*** Opening of DATA FOR REVIEW ***

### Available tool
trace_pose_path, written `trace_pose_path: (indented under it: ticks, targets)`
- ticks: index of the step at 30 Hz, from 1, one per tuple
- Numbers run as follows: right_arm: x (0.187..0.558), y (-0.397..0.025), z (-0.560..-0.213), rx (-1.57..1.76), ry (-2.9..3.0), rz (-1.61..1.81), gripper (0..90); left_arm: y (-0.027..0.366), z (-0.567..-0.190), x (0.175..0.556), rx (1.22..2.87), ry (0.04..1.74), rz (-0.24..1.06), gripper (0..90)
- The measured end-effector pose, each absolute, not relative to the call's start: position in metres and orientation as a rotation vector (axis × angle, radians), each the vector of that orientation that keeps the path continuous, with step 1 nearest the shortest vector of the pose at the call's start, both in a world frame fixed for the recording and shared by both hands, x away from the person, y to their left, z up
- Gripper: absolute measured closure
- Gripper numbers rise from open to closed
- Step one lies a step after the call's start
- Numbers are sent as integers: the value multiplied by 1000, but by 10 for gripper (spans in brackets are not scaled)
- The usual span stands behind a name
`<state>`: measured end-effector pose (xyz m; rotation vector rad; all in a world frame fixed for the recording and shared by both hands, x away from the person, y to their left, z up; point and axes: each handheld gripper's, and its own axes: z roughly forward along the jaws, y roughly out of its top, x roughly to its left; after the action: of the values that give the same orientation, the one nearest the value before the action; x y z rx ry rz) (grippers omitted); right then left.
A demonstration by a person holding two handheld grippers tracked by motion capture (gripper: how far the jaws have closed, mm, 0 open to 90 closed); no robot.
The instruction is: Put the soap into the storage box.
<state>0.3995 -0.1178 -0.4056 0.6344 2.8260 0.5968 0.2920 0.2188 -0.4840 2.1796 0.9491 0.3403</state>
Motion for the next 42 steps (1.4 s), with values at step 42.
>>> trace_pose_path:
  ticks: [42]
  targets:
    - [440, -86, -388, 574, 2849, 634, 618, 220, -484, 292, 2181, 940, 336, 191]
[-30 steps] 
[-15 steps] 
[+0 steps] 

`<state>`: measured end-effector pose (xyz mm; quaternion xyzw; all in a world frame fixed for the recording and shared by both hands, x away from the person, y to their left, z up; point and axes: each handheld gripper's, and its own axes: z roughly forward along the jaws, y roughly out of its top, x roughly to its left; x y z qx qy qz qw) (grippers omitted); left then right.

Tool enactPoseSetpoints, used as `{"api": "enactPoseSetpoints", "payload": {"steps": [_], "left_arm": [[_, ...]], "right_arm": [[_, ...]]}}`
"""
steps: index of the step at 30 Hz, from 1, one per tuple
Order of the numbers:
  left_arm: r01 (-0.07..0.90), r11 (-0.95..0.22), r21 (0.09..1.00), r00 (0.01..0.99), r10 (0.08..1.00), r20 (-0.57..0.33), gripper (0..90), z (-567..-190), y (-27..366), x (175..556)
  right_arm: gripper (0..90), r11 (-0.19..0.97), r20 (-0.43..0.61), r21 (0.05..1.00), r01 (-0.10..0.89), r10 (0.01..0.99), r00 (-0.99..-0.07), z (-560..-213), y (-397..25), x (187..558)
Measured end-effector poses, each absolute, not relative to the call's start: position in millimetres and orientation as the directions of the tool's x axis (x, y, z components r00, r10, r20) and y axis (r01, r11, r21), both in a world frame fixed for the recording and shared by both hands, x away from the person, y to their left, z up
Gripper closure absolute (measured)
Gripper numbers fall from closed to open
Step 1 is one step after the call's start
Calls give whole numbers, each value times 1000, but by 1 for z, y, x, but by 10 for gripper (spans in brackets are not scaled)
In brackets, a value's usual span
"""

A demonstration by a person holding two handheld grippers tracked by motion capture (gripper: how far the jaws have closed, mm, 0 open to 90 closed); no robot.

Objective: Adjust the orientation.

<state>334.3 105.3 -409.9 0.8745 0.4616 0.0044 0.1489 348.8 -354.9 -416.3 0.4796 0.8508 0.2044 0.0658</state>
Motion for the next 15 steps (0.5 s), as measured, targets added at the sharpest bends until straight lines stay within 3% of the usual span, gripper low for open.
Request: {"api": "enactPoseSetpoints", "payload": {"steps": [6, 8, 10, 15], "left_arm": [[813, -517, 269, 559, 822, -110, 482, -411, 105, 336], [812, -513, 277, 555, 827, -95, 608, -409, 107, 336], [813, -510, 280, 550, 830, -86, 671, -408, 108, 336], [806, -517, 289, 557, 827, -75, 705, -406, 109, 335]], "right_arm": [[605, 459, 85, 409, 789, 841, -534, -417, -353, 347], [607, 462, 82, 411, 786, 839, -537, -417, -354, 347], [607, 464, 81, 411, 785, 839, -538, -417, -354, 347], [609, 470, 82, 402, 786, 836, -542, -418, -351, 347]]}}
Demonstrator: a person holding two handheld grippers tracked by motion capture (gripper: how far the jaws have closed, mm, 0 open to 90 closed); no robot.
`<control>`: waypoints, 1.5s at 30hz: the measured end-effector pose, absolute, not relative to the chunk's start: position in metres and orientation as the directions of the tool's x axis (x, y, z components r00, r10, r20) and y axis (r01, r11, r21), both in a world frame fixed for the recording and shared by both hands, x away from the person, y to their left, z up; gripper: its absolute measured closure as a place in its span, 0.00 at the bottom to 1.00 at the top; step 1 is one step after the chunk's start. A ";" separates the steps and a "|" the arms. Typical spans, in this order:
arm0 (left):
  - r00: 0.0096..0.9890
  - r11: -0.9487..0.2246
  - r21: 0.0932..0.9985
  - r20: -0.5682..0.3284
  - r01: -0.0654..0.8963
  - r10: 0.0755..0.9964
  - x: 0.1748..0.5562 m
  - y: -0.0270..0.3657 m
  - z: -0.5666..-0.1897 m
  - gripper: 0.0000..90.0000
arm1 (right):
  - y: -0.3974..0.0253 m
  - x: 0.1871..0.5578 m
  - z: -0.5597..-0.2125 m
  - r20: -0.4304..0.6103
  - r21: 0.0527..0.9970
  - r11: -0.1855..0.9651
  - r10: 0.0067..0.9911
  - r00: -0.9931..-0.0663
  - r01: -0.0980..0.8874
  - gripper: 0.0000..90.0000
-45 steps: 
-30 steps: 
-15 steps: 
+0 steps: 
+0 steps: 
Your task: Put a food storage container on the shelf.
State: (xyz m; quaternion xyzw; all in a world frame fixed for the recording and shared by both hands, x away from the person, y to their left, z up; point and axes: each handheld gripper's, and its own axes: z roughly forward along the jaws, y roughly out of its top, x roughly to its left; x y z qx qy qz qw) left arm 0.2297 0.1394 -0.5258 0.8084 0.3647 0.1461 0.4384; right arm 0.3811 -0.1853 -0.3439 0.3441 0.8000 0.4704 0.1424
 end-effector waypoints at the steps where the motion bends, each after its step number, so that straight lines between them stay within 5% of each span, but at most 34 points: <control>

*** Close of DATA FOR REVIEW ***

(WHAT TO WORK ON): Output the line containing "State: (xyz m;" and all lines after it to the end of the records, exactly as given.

(RESPONSE AREA):
State: (xyz m; quaternion xyzw; all in a world frame fixed for the recording and shared by both hands, x away from the person, y to their left, z up; point and axes: each handheld gripper's, and its own axes: z roughly forward along the jaws, y roughly out of its top, x roughly to its left; x y z qx qy qz qw) left arm 0.2297 0.1394 -0.5258 0.8084 0.3647 0.1461 0.4384; right arm 0.3811 -0.1853 -0.3439 0.3441 0.8000 0.4704 0.1424
 end-effector waypoints at the steps where the motion bends, each after its step number, so that straight lines between them stay within 5% of each span, but at most 34 points: <control>

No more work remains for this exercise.